**What the exercise asks**
Using the data below, gather each line that includes the word "this".

**Input records**
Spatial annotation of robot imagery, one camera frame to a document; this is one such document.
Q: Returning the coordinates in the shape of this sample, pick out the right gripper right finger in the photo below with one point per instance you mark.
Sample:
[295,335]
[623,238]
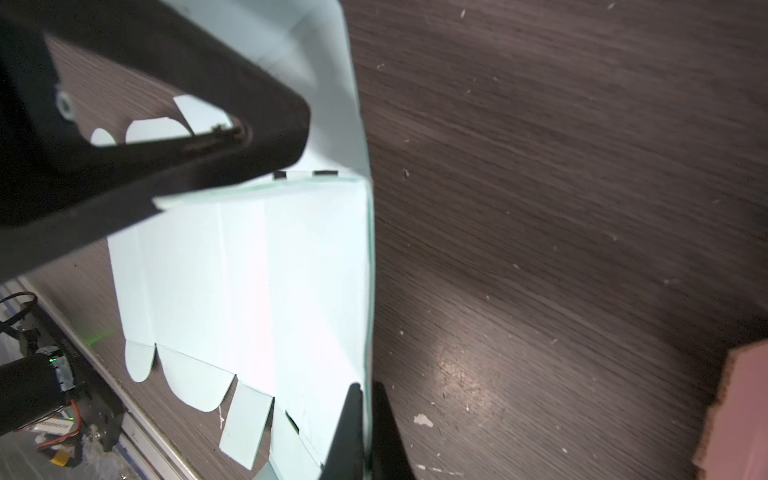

**Finished task**
Spatial annotation of robot imagery, one camera frame to a document; this is one such document.
Q: Returning the coordinates in the shape of this sample, pick out the right gripper right finger in the photo below with one point per instance you mark.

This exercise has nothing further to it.